Task:
What the task requires is an exact printout of the listing below, pictures excluded.

Collected data:
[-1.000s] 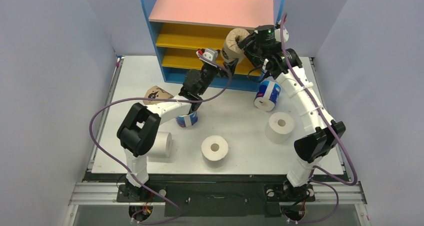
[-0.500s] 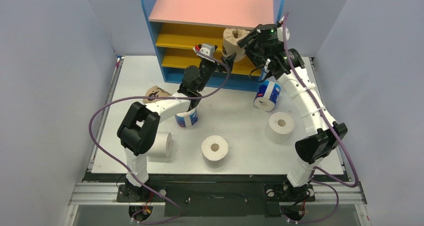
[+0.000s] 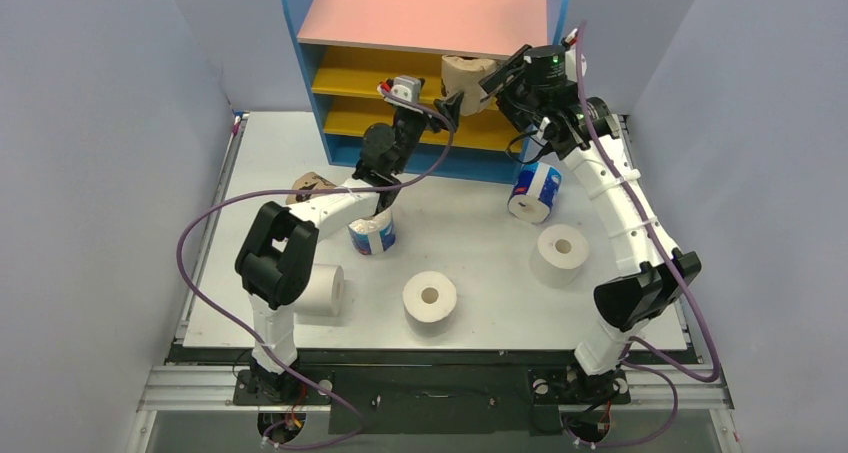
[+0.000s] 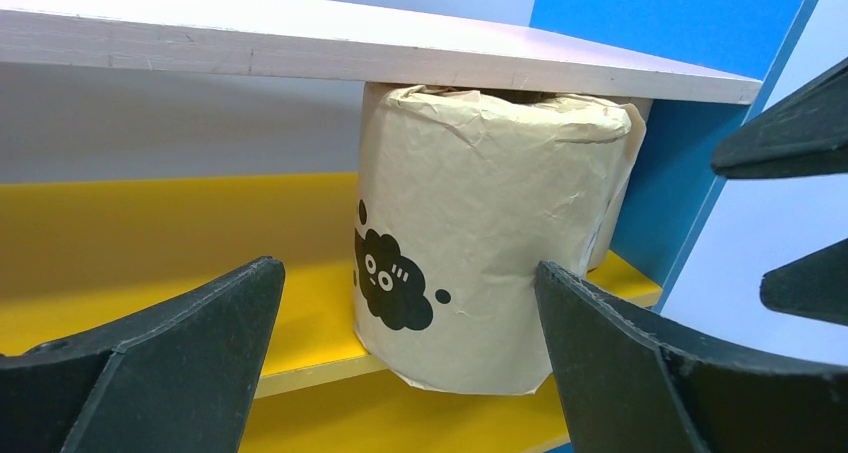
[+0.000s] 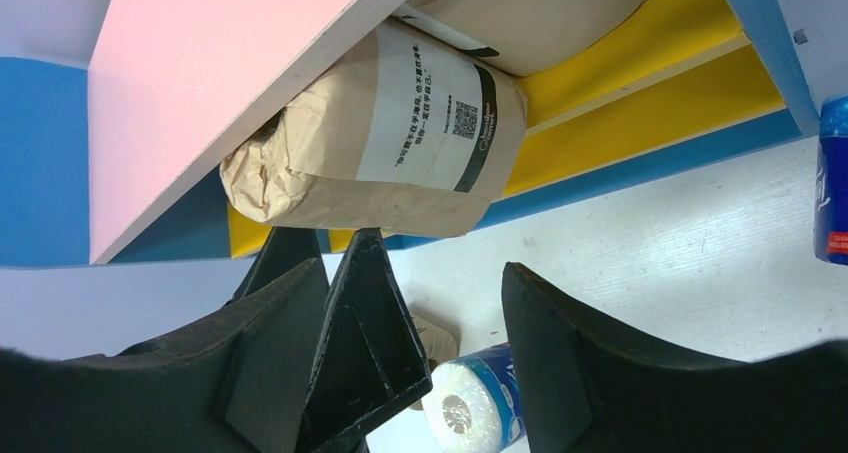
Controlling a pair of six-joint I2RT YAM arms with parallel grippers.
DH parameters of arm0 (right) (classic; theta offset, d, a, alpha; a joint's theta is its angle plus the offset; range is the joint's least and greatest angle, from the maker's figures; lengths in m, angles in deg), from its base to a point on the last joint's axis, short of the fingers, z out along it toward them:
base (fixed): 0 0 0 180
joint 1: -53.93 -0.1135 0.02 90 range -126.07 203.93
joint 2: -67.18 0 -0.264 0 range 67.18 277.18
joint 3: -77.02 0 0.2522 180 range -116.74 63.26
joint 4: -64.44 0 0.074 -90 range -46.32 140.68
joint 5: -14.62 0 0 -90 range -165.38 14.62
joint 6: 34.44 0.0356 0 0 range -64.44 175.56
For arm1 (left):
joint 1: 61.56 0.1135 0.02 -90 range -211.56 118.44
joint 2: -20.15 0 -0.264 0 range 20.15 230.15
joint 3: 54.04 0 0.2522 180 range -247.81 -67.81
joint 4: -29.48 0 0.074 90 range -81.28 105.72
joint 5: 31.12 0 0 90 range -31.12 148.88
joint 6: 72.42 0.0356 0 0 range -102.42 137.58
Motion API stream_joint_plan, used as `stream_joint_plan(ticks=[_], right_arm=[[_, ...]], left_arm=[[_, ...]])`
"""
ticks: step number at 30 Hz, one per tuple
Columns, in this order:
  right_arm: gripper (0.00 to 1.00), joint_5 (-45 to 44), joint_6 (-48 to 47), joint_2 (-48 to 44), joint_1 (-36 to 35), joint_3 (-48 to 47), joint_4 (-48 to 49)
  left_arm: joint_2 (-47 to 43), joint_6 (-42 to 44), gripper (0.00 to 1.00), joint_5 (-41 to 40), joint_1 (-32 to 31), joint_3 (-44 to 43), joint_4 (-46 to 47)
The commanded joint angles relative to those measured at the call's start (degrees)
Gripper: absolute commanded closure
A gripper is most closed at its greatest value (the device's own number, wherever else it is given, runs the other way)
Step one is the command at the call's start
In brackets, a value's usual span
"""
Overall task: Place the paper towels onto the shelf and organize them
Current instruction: Place the paper towel on the shelf.
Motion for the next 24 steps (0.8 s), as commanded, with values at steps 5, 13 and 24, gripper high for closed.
stream_joint_plan(ticks=[5, 13, 24], right_arm=[[0.39, 0.25, -3.26, -5.85, 0.65, 0.75, 0.69], [0.39, -1.30, -7.24, -15.64, 0.69, 12.79, 5.42], [0.39, -2.24, -17.74, -34.87, 0.55, 39.15, 15.27]], left_arm=[[0.93, 0.43, 0.04, -1.53, 0.59, -3.60, 0.40], [1.44, 1.53, 0.04, -3.23, 1.25, -5.26, -1.57], [1.95, 2.43, 0.04, -3.50, 3.52, -6.14, -2.48]])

Answer to this task:
[-1.000s] 
[-0.500s] 
[+0.000s] 
[+0.000s] 
[+0.000s] 
Controlling a pair of six-joint I2RT YAM arms with parallel grippers.
DH parameters of arm0 (right) (classic; theta offset, d, a, alpha; a joint's theta is its angle plus the offset; range is the joint's least and greatest angle, from the maker's figures; lengths in m, angles in deg), from its base to a point on the last joint's axis, short of the fingers, z out along it toward them:
base (fixed): 0 0 0 180
joint 1: -53.93 -0.1135 0.02 90 range -126.07 203.93
joint 2: -67.18 0 -0.264 0 range 67.18 277.18
joint 3: -77.02 0 0.2522 180 range -116.74 63.26
joint 4: -64.44 0 0.074 -90 range -46.32 140.68
joint 5: -14.62 0 0 -90 range -165.38 14.62
joint 6: 34.44 0.0356 0 0 range -64.44 175.56
For arm1 (left):
joint 1: 61.56 0.1135 0.02 -90 range -211.56 118.44
joint 2: -20.15 0 -0.264 0 range 20.15 230.15
joint 3: 54.04 0 0.2522 180 range -247.81 -67.81
joint 4: -29.48 0 0.074 90 range -81.28 105.72
joint 5: 31.12 0 0 90 range -31.12 148.88
joint 6: 72.42 0.0356 0 0 range -102.42 137.58
Motion API stream_joint_plan, used as `stream_joint_plan(ticks=[_], right_arm=[[_, ...]], left_arm=[[_, ...]])`
"""
ticks: step number at 30 Hz, one per tuple
Columns, in this order:
  right_arm: gripper (0.00 to 1.00), joint_5 (-45 to 44), joint_6 (-48 to 47), joint_2 (-48 to 44), joint_1 (-36 to 35), joint_3 (-48 to 47), joint_4 (-48 to 49)
  left_arm: joint_2 (-47 to 43), joint_6 (-42 to 44), gripper (0.00 to 1.00), joint_5 (-41 to 40), joint_1 (-32 to 31), joint_3 (-44 to 43), joint_4 (-46 to 47)
The commanded joint angles relative to those measured at the call's start (degrees)
Gripper: absolute commanded closure
A gripper is most closed at its greatest value (the device's own number, wherever else it is given, runs the other way)
Step one is the command at the call's start
In brackets, a value's usual span
"""
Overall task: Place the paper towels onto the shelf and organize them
Current instruction: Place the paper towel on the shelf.
Motion for the next 24 steps (0.8 s), as commanded, with values at steps 5, 13 and 24, gripper high for closed.
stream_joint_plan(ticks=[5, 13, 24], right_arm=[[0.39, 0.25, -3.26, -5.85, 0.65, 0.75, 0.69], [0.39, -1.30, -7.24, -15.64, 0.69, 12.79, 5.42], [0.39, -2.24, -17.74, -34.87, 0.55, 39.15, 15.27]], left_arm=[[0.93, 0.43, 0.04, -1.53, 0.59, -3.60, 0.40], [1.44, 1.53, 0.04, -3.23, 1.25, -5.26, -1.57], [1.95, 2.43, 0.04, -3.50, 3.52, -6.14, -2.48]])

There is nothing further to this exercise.